The team achieved success rates of 10% to 50% with inserts 57 to 993 nucleotides in length. Shorter sequences were more successfully inserted than longer ones. For example, new sequences that were 57, 714, and 993 nucleotides long were successfully inserted 45.4%, 23.5%, and 17.9% of the time, respectively.
Beyond 1000 nucleotides, new inserts with 1122 and 2229 nucleotides had little success—about 0.5% of the time. “At that size, it becomes very difficult to introduce the quantity of donor DNA needed for editing,” said Seydoux. “Cells tend to 'choke' on so much DNA.”
Finally, the team also found that the success rate of editing peaks when the new sequence is positioned within 30 nucleotides from the CRISPR cut site. “Beyond 30 nucleotides, the insertion is not workable,” says Seydoux.
“These parameters should accommodate most genes that scientists are seeking to edit,” Seydoux added. “In fact, most experiments involve editing only two to three nucleotides close to the CRISPR cut site.”

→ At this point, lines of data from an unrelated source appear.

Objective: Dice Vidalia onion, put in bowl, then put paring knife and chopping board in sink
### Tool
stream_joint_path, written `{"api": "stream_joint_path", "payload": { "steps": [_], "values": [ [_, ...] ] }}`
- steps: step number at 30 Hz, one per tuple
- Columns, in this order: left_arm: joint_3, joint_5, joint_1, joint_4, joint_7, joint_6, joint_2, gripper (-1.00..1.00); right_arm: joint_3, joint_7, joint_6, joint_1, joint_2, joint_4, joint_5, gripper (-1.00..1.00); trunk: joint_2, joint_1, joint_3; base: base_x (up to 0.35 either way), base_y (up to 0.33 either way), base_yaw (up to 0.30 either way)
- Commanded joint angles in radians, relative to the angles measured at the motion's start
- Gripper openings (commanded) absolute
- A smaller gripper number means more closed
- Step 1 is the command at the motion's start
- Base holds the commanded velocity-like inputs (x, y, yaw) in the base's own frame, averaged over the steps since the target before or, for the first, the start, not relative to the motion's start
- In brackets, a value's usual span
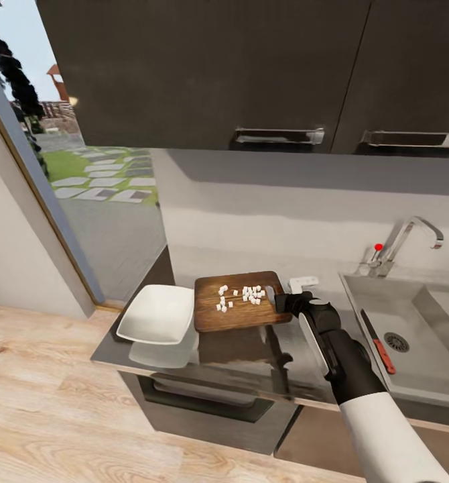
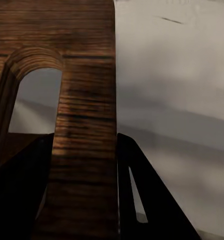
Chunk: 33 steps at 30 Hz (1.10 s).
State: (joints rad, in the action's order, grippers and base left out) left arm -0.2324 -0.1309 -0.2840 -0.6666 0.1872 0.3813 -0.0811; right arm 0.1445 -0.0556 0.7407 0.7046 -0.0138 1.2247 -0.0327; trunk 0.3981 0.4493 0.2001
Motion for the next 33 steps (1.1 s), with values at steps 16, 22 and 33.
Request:
{"api": "stream_joint_path", "payload": {
  "steps": [16, 22, 33],
  "values": [
    [-0.008, -0.01, 0.0, 0.001, 0.008, 0.002, -0.002, 1.0, 0.003, -0.006, 0.054, 0.001, -0.001, 0.002, -0.003, -1.0, 0.002, 0.001, -0.024, 0.0, 0.101, 0.0],
    [-0.008, -0.01, 0.0, 0.001, 0.008, 0.002, -0.002, 1.0, 0.003, -0.006, 0.055, 0.001, -0.001, 0.002, -0.003, -1.0, 0.002, 0.001, -0.033, 0.0, 0.17, 0.0],
    [-0.008, -0.01, 0.0, 0.001, 0.008, 0.002, -0.002, 1.0, 0.005, -0.006, 0.057, 0.001, -0.002, 0.002, -0.001, -1.0, 0.002, 0.001, -0.05, 0.0, 0.146, 0.0]
  ]
}}
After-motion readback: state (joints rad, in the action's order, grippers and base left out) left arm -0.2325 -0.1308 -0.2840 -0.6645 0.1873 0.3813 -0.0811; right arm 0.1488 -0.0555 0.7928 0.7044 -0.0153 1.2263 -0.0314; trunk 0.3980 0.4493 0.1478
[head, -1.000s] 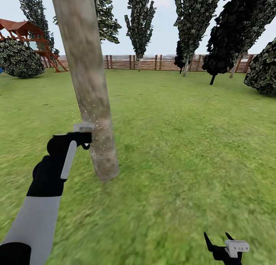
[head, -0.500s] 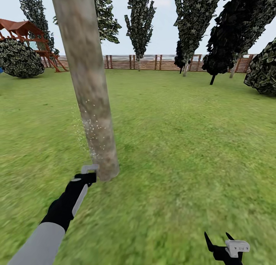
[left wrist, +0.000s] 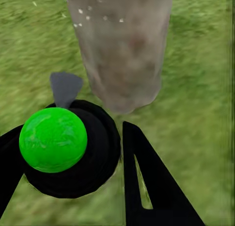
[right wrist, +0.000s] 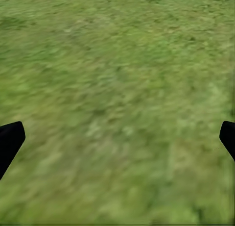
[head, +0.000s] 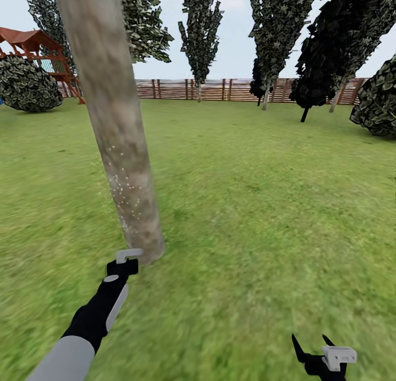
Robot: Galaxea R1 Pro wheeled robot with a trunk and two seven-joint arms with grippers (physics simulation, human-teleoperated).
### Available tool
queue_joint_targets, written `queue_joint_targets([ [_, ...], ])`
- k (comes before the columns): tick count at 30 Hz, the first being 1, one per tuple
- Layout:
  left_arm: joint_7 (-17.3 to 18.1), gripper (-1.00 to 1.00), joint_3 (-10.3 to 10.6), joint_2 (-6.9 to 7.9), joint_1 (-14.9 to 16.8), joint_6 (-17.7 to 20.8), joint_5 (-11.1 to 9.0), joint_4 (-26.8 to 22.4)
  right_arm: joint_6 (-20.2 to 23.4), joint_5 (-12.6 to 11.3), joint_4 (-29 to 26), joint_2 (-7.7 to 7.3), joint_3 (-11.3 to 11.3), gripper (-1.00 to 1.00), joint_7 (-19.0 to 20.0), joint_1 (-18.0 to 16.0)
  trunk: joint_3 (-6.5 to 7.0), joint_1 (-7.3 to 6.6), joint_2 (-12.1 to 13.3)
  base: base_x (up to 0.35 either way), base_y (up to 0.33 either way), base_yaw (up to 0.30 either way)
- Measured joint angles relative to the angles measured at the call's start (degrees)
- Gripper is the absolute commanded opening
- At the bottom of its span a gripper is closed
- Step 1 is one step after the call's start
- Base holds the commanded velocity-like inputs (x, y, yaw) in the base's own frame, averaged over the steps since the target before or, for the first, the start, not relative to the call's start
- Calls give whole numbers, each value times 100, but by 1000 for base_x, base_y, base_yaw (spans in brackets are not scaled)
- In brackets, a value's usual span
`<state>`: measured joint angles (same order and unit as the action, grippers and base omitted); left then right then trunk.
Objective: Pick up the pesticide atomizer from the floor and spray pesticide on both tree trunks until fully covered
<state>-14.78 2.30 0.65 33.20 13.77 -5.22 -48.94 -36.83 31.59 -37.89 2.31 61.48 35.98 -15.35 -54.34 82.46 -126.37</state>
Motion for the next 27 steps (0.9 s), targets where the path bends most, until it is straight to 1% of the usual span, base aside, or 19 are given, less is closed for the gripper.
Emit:
queue_joint_targets([
  [6, 4, -100, 9, -60, -1, 18, -10, 0, -2, -5, 142, -6, 0, 100, 0, 0, 0, 0, 0, 2, -275, 22],
  [15, 0, -100, 3, -59, -2, 24, -27, -2, -1, -5, 137, 1, 0, 100, 0, -1, 0, 0, 0, 3, -276, 225],
  [23, -6, -100, -1, -60, 0, 23, -29, 0, -2, -5, 128, -9, 9, 100, 0, 1, 0, -1, 0, 119, -274, 27],
  [27, -107, -100, -6, -59, -2, 24, -29, -2, -1, -5, 132, -8, 9, 100, 0, -1, 0, -1, 0, 142, -273, 189],
])
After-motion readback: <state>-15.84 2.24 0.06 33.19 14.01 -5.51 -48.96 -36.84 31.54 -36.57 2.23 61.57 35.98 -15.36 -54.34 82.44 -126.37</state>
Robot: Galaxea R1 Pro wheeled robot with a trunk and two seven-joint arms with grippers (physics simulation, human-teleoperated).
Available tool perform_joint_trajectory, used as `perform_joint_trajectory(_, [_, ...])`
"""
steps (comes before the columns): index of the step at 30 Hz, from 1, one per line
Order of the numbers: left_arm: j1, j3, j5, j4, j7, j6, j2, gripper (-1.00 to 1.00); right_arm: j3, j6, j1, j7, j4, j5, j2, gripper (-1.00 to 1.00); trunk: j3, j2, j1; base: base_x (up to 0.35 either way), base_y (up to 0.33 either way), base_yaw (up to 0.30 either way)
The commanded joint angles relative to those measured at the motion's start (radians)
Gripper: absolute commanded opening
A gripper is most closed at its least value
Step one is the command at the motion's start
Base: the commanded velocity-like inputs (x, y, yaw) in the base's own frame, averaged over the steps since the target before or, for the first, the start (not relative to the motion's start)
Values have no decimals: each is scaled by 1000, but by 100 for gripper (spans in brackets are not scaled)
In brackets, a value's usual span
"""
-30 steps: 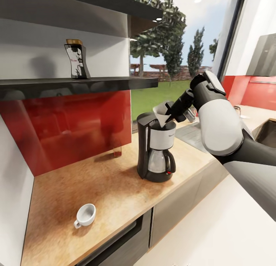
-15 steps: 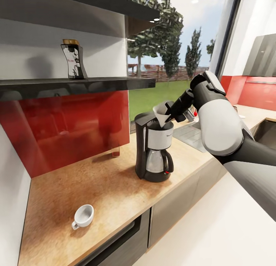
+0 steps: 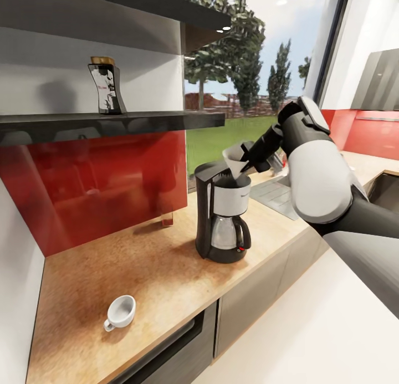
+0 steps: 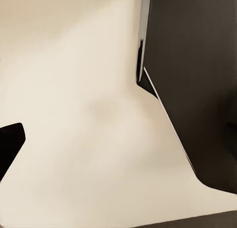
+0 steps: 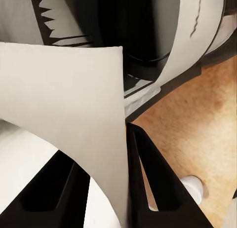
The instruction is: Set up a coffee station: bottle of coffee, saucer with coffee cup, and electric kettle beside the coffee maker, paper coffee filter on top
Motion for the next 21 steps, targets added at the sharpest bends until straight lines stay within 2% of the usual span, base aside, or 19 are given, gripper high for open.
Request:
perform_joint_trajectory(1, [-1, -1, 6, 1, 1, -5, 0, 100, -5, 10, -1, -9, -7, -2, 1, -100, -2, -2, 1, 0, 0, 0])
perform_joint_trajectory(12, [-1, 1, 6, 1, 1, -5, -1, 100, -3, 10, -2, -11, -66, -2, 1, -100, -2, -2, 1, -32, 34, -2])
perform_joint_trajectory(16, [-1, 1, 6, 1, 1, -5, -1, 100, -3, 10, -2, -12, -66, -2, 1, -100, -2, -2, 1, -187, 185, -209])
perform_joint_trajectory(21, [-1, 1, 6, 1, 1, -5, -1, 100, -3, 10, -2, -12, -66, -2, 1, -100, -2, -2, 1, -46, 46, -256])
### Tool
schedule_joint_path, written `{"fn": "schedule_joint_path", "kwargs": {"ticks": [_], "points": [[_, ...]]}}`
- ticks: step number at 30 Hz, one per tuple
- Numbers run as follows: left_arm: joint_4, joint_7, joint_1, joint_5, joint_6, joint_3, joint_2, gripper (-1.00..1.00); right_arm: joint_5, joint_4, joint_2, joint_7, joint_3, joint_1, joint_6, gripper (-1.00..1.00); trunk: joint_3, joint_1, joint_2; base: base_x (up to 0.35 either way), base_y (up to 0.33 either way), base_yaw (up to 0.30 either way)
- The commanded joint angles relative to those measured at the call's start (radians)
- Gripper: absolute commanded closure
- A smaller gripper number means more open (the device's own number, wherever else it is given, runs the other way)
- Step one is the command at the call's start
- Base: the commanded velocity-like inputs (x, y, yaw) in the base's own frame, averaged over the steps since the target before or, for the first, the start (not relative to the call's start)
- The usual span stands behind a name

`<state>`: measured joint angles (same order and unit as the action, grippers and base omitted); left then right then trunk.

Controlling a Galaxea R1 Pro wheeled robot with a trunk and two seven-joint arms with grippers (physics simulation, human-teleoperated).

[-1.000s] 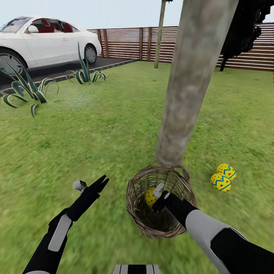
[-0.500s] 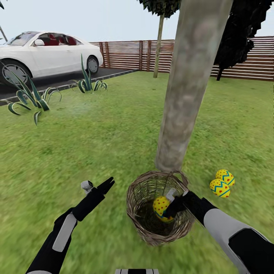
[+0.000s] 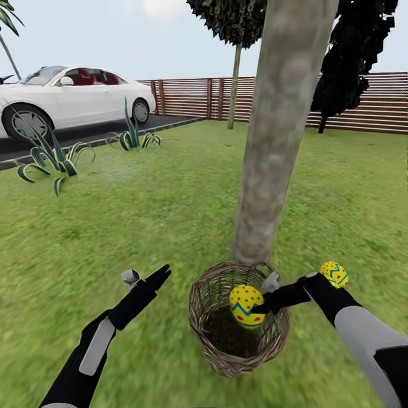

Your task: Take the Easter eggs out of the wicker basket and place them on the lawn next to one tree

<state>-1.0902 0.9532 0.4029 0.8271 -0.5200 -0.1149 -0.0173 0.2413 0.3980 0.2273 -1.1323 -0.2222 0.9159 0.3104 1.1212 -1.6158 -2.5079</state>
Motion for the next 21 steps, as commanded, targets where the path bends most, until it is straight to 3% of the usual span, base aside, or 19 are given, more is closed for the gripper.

The research team also tested whether the same approach could work in mouse embryos. Using a PCR fragment with 36-nucleotide homology arms, the team successfully inserted a 739-nucleotide-long sequence coding for a fluorescent protein into 27 of 87 (31%) mouse embryos.
CRISPR, which stands for clustered regularly interspaced short palindromic repeats, has gained popularity among scientists in the last five years as a tool to efficiently cut DNA. It was adapted for use in mammalian cells from a natural viral defense process in bacterial cells that involves creating lethal cuts in viral DNA. Essentially, the tool is a streamlined set of molecular “scissors.”
The prevailing belief, among scientists, is that cells repair DNA breaks by inserting a random set of nucleotides, the chemical building blocks of DNA. This usually destroys any gene that's located at the spot where the DNA is broken.
It's also well known to scientists that, occasionally, cells use a different source—a sequence from another piece of DNA, or “donor” DNA—to seal the break in DNA.
Yet scientists regarded using donor DNA as an inefficient way to repair the genome, assuming that it required long homology arms, especially when inserting a long DNA sequence and single-stranded or circular DNA, which are difficult to prepare in long sizes.
“We were surprised to find that cells will readily copy sequences from foreign DNA to repair DNA breaks, as long as the foreign DNAs are linear,” noted Seydoux. “By studying how foreign DNA fragments are copied during the repair process, we came up with some simple rules to make genome editing as efficient as possible, optimize the tool, and do so with confidence.”
The finding that PCR fragments containing edits up to 1 kb require only 35-bp homology sequences to initiate repair of Cas9-induced double-stranded breaks emerged from the experiments with human embryonic kidney cells and mouse embryos.
Seydoux's research team is already using the repair rules to study DNA in Caenorhabditis elegans, a roundworm model organism species, and the researchers are studying whether the repair rules apply to other types of human cells. Before the guidelines are widely adopted, Seydoux advises that they should be tested in more human cell types and other organisms.